# Architecture Comparison

This notebook tests all implemented backbone architectures for multiplex spatial proteomics cell phenotyping.

The central research question is: **is channel separability a better inductive bias than early fusion?**

Each cell below instantiates one model, runs a forward pass with dummy data, and reports parameter count and output shape.
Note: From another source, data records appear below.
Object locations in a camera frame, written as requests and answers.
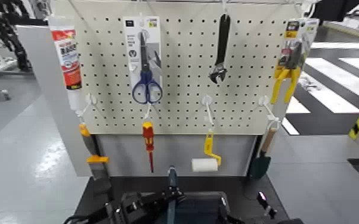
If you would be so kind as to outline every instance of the yellow pliers handle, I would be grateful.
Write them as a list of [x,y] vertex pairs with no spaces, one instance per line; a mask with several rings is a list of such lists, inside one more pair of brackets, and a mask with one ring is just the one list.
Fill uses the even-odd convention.
[[280,92],[281,83],[287,77],[289,71],[290,71],[289,69],[283,69],[281,71],[280,75],[276,78],[276,83],[274,84],[273,94],[271,96],[271,101],[270,101],[271,104],[275,104],[277,102],[278,93]]
[[301,68],[297,67],[296,69],[291,70],[291,84],[285,93],[284,102],[288,103],[291,100],[291,96],[295,91],[296,84],[298,84],[299,76],[301,75]]

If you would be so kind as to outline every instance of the white floor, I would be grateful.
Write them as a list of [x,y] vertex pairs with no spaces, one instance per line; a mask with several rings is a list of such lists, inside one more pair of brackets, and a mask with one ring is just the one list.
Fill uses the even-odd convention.
[[0,132],[0,223],[62,223],[88,178],[79,178],[43,97]]

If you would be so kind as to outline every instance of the red tube label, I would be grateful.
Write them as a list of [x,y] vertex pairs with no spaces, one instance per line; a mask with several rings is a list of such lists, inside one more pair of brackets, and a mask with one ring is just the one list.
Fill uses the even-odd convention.
[[80,89],[82,87],[81,70],[76,48],[75,30],[52,30],[51,34],[67,89]]

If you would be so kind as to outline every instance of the adhesive tube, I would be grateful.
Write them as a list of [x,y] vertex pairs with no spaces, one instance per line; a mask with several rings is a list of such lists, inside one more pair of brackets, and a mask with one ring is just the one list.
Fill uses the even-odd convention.
[[69,18],[50,16],[48,17],[48,23],[63,72],[70,108],[75,111],[83,110],[86,102],[82,93],[81,70],[75,41],[74,22]]

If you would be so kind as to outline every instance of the packaging card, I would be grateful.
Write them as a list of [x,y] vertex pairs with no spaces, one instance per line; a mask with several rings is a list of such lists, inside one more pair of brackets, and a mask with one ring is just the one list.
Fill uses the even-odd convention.
[[300,67],[302,68],[306,57],[309,55],[310,47],[317,33],[319,19],[317,18],[296,18],[287,23],[285,31],[284,46],[281,49],[281,57],[278,61],[278,69],[284,66],[292,49],[298,43],[302,43],[302,59]]
[[141,32],[145,38],[147,57],[153,78],[162,87],[160,18],[154,15],[123,17],[123,26],[132,88],[141,79]]

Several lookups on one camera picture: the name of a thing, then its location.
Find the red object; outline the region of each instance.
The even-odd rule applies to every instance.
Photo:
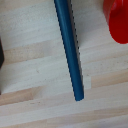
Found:
[[[128,43],[128,0],[104,0],[103,10],[112,38]]]

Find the blue rod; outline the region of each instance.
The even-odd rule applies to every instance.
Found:
[[[69,13],[69,4],[67,0],[54,0],[54,3],[64,43],[75,100],[80,101],[84,99],[84,89],[78,64],[75,39]]]

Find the light wood table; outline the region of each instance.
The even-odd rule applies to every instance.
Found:
[[[0,0],[0,128],[128,128],[128,45],[103,0],[72,0],[85,99],[75,102],[53,0]]]

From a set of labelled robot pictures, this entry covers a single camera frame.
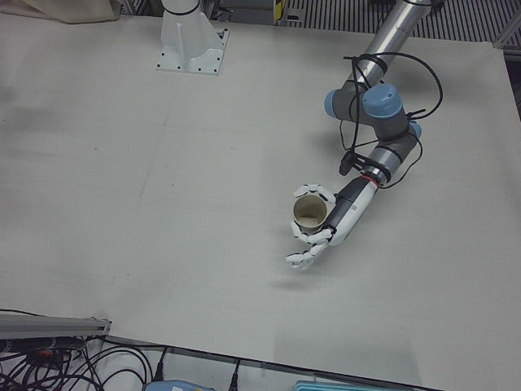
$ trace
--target metal grate
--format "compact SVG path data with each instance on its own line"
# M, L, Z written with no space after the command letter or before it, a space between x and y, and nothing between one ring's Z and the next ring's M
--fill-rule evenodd
M289 10L304 10L304 20L286 25L305 29L376 33L392 4L369 0L288 0ZM413 37L454 41L493 42L505 28L521 0L447 0L444 7L423 18ZM508 45L521 46L521 30Z

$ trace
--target robotic finger
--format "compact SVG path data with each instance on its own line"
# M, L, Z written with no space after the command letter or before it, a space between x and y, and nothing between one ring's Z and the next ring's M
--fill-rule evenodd
M294 253L286 257L286 261L295 269L306 270L315 261L315 257L326 249L328 243L314 244L309 250L303 253Z

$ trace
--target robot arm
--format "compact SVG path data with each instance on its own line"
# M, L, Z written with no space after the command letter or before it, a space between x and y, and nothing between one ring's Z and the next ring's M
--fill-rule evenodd
M330 116L373 126L379 143L367 157L356 154L353 148L348 149L342 159L340 173L345 175L355 167L361 176L353 179L335 195L335 207L320 227L314 232L305 232L297 219L292 222L293 235L312 245L303 253L286 257L293 267L305 269L328 246L342 243L369 206L376 191L391 181L416 146L422 133L420 126L405 114L396 88L377 83L393 58L393 55L387 53L401 48L419 20L430 11L430 5L430 0L399 0L370 43L366 54L359 57L361 61L357 64L357 71L340 89L327 95L325 109Z

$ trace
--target robotic hand
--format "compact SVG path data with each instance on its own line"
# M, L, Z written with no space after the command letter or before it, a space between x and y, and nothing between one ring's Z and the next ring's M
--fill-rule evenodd
M293 235L298 240L312 246L303 253L288 255L286 261L295 268L306 269L313 264L315 257L324 251L327 246L336 246L342 243L357 224L377 190L377 182L364 175L353 179L336 196L321 185L303 185L293 194L295 198L318 194L322 202L326 200L334 204L335 207L322 225L313 233L306 233L298 221L291 222Z

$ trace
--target black connector
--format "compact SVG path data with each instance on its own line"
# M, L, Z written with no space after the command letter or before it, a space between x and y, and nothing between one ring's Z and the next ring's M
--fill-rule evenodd
M164 374L163 374L163 361L164 356L169 351L168 347L165 347L163 349L163 353L161 354L161 358L159 362L157 363L157 367L155 367L155 374L154 377L152 377L152 381L163 381L164 380Z
**Test setup:** `n_channels=41` (cHL panel), `input_size=24` (cutter_size), `batch_size=4`

In [None]:
import sys
sys.path.insert(0, '..')

import torch
import torch.nn as nn

from src.models import WideModel, SharedStemModel, WideModelAttention
from src.models_attention import MCIANet
from src.models_early_fusion import EarlyFusionModel, MidFusionModel, ProjectionFusionModel, ResNetBaseline

# Shared test inputs
N_CHANNELS  = 41
INPUT_SIZE  = 24
BATCH_SIZE  = 4
STEM_WIDTH  = 32   # features_per_marker

x = torch.randn(BATCH_SIZE, N_CHANNELS, INPUT_SIZE, INPUT_SIZE)

def summarise(name, model, x):
    model.eval()
    with torch.no_grad():
        out = model(x)
    out_tensor = out[0]
    n_params = sum(p.numel() for p in model.parameters())
    print(f"{'Model':<30} {'Output shape':<25} {'Params':>10}")
    print(f"{name:<30} {str(tuple(out_tensor.shape)):<25} {n_params:>10,}")
    return out_tensor

print('Setup complete. Input shape:', x.shape)

---
## Channel-Separable Architectures
These models maintain strict per-channel independence throughout the convolutional stem and processing layers. Cross-channel mixing only occurs at the end (late fusion / attention).
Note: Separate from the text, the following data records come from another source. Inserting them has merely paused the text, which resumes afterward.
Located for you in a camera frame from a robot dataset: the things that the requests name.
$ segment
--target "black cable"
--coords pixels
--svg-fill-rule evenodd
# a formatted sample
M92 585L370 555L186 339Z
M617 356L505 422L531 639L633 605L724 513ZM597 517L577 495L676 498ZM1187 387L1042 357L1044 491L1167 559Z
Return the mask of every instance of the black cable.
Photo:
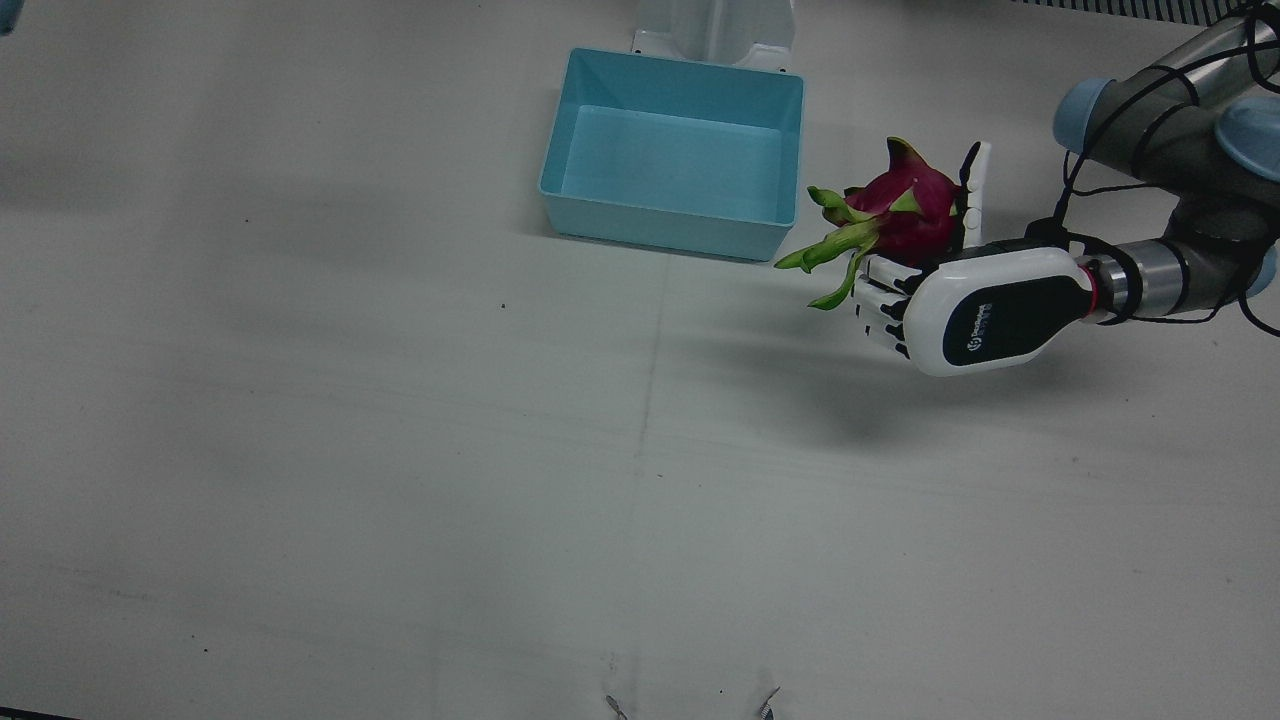
M1188 72L1194 70L1197 68L1201 68L1203 65L1217 63L1220 60L1225 60L1225 59L1229 59L1229 58L1235 58L1235 56L1239 56L1239 55L1244 55L1245 59L1248 60L1249 74L1251 74L1252 79L1254 81L1254 83L1257 83L1260 87L1262 87L1262 88L1265 88L1265 90L1267 90L1270 92L1280 92L1280 85L1275 85L1275 83L1270 82L1263 76L1262 69L1258 65L1258 53L1263 51L1263 50L1280 49L1280 41L1268 41L1268 42L1260 44L1260 42L1257 42L1257 38L1256 38L1257 23L1258 23L1260 19L1271 28L1271 31L1277 36L1277 38L1280 38L1280 9L1276 9L1272 5L1265 5L1265 4L1262 4L1262 0L1252 0L1251 3L1245 3L1245 4L1240 5L1235 10L1242 10L1240 14L1244 15L1244 35L1245 35L1245 45L1244 45L1244 47L1235 47L1235 49L1231 49L1231 50L1224 50L1221 53L1213 53L1211 55L1201 58L1199 60L1193 60L1190 63L1187 63L1181 68L1176 68L1176 69L1175 68L1169 68L1169 67L1165 67L1165 65L1160 65L1156 69L1165 70L1165 76L1161 77L1161 78L1158 78L1158 79L1156 79L1156 81L1153 81L1153 82L1151 82L1151 83L1148 83L1146 87L1143 87L1142 90L1139 90L1138 92L1135 92L1130 97L1125 99L1125 101L1121 102L1115 110L1112 110L1110 115L1107 115L1106 118L1103 118L1103 120L1098 124L1098 128L1093 132L1093 135L1091 137L1085 138L1084 147L1082 149L1082 151L1080 151L1079 156L1076 158L1075 164L1071 167L1070 172L1068 172L1068 165L1070 163L1070 155L1071 155L1070 151L1066 152L1066 155L1062 156L1062 186L1064 187L1062 187L1062 195L1059 197L1057 206L1053 210L1053 220L1059 225L1064 225L1064 220L1066 219L1066 213L1068 213L1068 209L1070 206L1070 199L1073 196L1085 197L1085 196L1091 196L1091 195L1101 195L1101 193L1105 193L1105 192L1117 192L1117 191L1123 191L1123 190L1137 190L1137 188L1142 188L1142 187L1162 187L1162 186L1156 184L1156 183L1134 183L1134 184L1100 187L1100 188L1088 190L1088 191L1078 191L1078 190L1075 190L1075 182L1079 178L1080 170L1084 167L1085 160L1089 159L1089 155L1091 155L1092 150L1096 147L1096 145L1098 143L1098 141L1106 135L1106 132L1111 128L1111 126L1125 111L1128 111L1130 108L1133 108L1138 101L1140 101L1146 96L1151 95L1152 92L1155 92L1156 90L1158 90L1165 83L1167 83L1167 82L1170 82L1172 79L1179 79L1184 85L1188 85L1189 83L1189 81L1187 78L1187 73ZM1193 92L1192 94L1192 104L1198 104L1197 101L1198 101L1198 97L1196 97L1194 92ZM1185 104L1175 106L1175 109L1172 109L1171 111L1166 110L1160 117L1160 119L1157 120L1156 124L1162 124L1162 122L1165 119L1167 119L1176 110L1179 110L1179 109L1181 109L1184 106L1185 106ZM1148 128L1147 135L1144 135L1143 140L1148 140L1149 135L1152 135L1152 133L1153 133L1153 131L1151 128ZM1130 160L1137 160L1137 159L1138 158L1135 155ZM1220 193L1220 195L1225 196L1228 193ZM1247 297L1248 288L1245 287L1245 284L1248 283L1249 278L1252 278L1257 273L1258 268L1262 266L1262 263L1265 261L1266 252L1272 246L1272 243L1274 243L1274 241L1272 242L1265 242L1265 241L1260 242L1260 243L1257 243L1257 247L1258 247L1257 258L1249 258L1248 259L1249 261L1244 261L1244 259L1242 259L1242 261L1240 261L1240 264L1239 264L1235 274L1226 283L1226 287L1224 288L1222 295L1213 304L1213 307L1210 310L1210 313L1207 315L1204 315L1203 318L1192 318L1192 319L1183 319L1183 318L1140 318L1140 316L1137 316L1137 315L1133 314L1133 310L1134 310L1133 306L1135 304L1126 302L1125 304L1126 305L1126 307L1125 307L1126 311L1119 313L1117 316L1114 318L1110 322L1111 323L1119 323L1119 322L1123 322L1125 319L1132 319L1132 320L1139 320L1139 322L1147 322L1147 323L1187 324L1187 325L1207 323L1207 322L1210 322L1210 320L1212 320L1213 318L1217 316L1217 313L1225 305L1228 305L1230 302L1230 299L1231 299L1231 296L1234 293L1235 295L1235 301L1240 306L1240 313L1244 315L1244 318L1249 323L1252 323L1256 328L1266 332L1267 334L1271 334L1274 337L1280 337L1280 329L1276 329L1275 327L1272 327L1272 325L1265 323L1263 320L1261 320L1253 313L1253 310L1249 307L1249 302L1248 302L1248 297ZM1129 295L1130 295L1130 300L1133 300L1133 297L1132 297L1133 290L1130 290Z
M1179 68L1179 72L1187 73L1187 72L1202 68L1204 65L1211 65L1211 64L1217 63L1220 60L1226 60L1226 59L1230 59L1230 58L1236 58L1236 56L1244 55L1247 53L1257 53L1260 50L1271 50L1271 49L1280 49L1280 41L1270 41L1270 42L1262 42L1262 44L1253 44L1253 42L1251 42L1251 44L1245 45L1245 47L1233 47L1230 50L1222 50L1220 53L1213 53L1213 54L1206 55L1204 58L1201 58L1198 60L1193 60L1190 63L1187 63L1185 65L1183 65L1181 68ZM1075 186L1076 178L1079 178L1079 176L1080 176L1082 168L1084 168L1084 161L1089 159L1089 154L1097 146L1098 141L1111 128L1111 126L1117 119L1120 119L1120 117L1124 113L1126 113L1130 108L1133 108L1135 104L1138 104L1140 100L1143 100L1144 97L1147 97L1148 95L1151 95L1156 90L1160 90L1161 86L1164 86L1165 83L1172 81L1175 77L1176 76L1172 74L1172 73L1166 73L1162 77L1160 77L1160 78L1157 78L1157 79L1147 83L1142 90L1139 90L1138 92L1134 92L1132 96L1126 97L1124 102L1121 102L1115 110L1111 111L1111 114L1108 114L1106 118L1103 118L1102 122L1098 124L1098 128L1093 132L1093 135L1089 136L1088 138L1085 138L1084 147L1082 149L1079 156L1075 160L1075 164L1071 167L1070 174L1068 176L1066 187L1062 188L1062 195L1059 197L1057 206L1053 209L1053 219L1055 220L1057 220L1059 223L1062 223L1066 219L1066 211L1068 211L1068 208L1070 205L1071 190Z

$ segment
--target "blue plastic bin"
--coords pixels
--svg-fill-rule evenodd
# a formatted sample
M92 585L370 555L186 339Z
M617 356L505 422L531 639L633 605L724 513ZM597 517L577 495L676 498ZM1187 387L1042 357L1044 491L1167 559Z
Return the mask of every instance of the blue plastic bin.
M804 81L575 49L539 188L557 232L769 260L795 224Z

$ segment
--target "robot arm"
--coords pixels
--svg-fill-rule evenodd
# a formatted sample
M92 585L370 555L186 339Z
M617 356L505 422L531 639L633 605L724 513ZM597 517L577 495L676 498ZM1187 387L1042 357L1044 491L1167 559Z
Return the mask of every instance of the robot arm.
M18 23L23 0L0 0L0 35L9 35Z
M983 245L966 222L964 247L932 266L870 258L854 288L867 334L924 373L956 375L1025 363L1076 320L1216 310L1261 291L1280 238L1280 99L1236 97L1280 69L1277 37L1280 0L1268 0L1129 79L1085 81L1064 99L1053 132L1080 156L1073 179L1092 159L1179 197L1160 238L1114 246L1066 231L1069 186L1024 238ZM978 156L961 177L965 219L980 224Z

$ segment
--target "pink dragon fruit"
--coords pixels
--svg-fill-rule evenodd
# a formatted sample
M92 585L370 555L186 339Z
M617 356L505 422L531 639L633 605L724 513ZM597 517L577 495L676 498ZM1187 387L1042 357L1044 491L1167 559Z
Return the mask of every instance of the pink dragon fruit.
M809 187L809 197L822 206L822 217L836 229L774 266L809 273L852 250L845 282L836 292L809 304L831 310L849 297L858 266L869 252L913 266L945 252L955 228L959 192L960 187L931 168L910 143L891 137L888 170L867 187L850 187L844 197L832 190Z
### 1. WideModel (CIM — Channel-Independent Model)

**Key design:** Depthwise grouped convolutions (`groups=in_channels`) throughout stem and all ConvBlocks. Each marker channel has its own independent set of convolutional filters. Channels are **never mixed** during spatial feature extraction — the model treats each marker as a completely independent spatial signal.

Optional `late_fusion=True` adds a single 1×1 conv at the end to allow cross-channel mixing after global pooling.

**Inductive bias:** Spatial patterns within each marker channel are independently meaningful. Cell identity emerges from aggregating per-marker features, not from pixel-level cross-marker interactions.

**This is the proposed architecture / positive hypothesis.**

In [None]:
model_cim = WideModel(
    in_channels=N_CHANNELS,
    stem_width=STEM_WIDTH,
    block_width=2,
    layer_config=[1, 1],
    late_fusion=False,
    drop_prob=0.05,
)
summarise('WideModel (CIM)', model_cim, x)

### 2. SharedStemModel (SSM — Shared Stem Model)

**Key design:** A single shared convolutional stem (weights shared across all channels) is applied independently to each marker channel. Unlike WideModel which has separate weights per channel, here all channels share the same filter — the stem learns a universal single-channel spatial feature extractor.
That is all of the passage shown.